The results from cohort studies about the association between WHR and the risk of breast cancer are inconsistent. In the Nurses' Health Study, the adjusted risk for the highest quintile compared with the lowest quintile of WHR among postmenopausal women who had never used hormone replacement therapy was 1.85 (95% confidence interval = 1.25–2.74) [23]. Kaaks et al. reported a risk ratio of 2.63 (95% confidence interval = 1.09–6.35) comparing the highest quintile with the lowest quintile of WHR [24]. These are similar to the results obtained in the present study. In contrast, the Iowa Women's Health Study showed no association with WHR, and an earlier report of interaction with family history appeared to have attenuated with time [25, 26]. In the New York University Women's Health Study, the multivariable analysis showed an association between the lowest quintile and the highest quintile of WHR and breast cancer of 1.72 (95% confidence interval = 1.0–3.1) among premenopausal women, but there was no association among postmenopausal women [27].

Most case–control studies have found an association between WHR and the risk of postmenopausal breast cancer [2837], and most report either null or weakly positive association with premenopausal breast cancer. In the present study, there was no statistically significant association between breast cancer and WHR for premenopausal women.

Studies of WHR and the risk of breast cancer are limited by systematic bias in the measurement of WHR across studies [36], which may have been controlled somewhat in this study by using nurse interviewers and adhering to the World Health Organization MONICA guidelines [10]. In case–control studies like the present one, selection and recall bias can be problematic. While we restricted our analysis to urban dwellers, finer adjustment based on the community of residence or the restriction of cases to only those from the community from which controls were selected would have increased the validity of the result. The finding of two cases of cancer among the controls may be due to chance.
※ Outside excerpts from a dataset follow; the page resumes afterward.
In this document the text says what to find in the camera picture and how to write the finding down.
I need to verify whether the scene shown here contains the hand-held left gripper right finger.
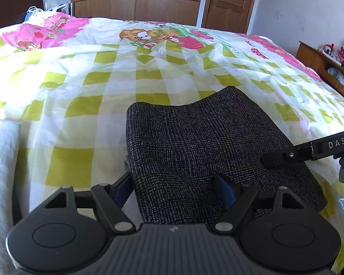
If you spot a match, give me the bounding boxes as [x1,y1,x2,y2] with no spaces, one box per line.
[211,173,305,234]

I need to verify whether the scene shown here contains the wooden media cabinet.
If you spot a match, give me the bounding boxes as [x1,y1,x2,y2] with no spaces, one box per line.
[296,41,344,99]

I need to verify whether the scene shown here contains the checked floral bedsheet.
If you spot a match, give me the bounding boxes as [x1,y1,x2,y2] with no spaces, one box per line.
[0,16,344,272]

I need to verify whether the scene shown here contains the white blanket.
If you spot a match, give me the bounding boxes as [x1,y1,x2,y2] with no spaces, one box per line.
[0,119,21,235]

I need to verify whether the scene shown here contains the dark grey pants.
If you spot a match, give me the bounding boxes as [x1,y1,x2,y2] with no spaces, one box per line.
[125,86,328,226]

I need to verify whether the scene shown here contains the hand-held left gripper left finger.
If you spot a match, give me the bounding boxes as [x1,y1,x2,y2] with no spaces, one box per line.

The prevalence of obesity in the cases and controls also appears higher than expected but this may be consistent with the increasing rate of obesity in developing countries, especially in the urban areas [38]. Preclinical weight loss is not usually a problem in breast cancer [39], and sub-analysis of our data confirmed this. Inclusion of obesity in the multivariate analysis did not change the result, and obesity was not a significant predictor of outcome in multivariate regression analysis. Other limitations of this study include the absence of information about breastfeeding and the features of a 'Western lifestyle' such as physical activity, diet and use of postmenopausal hormones and other medications.

In conclusion, the present study is consistent with findings in other environments that central adiposity is a risk factor for breast cancer in postmenopausal women.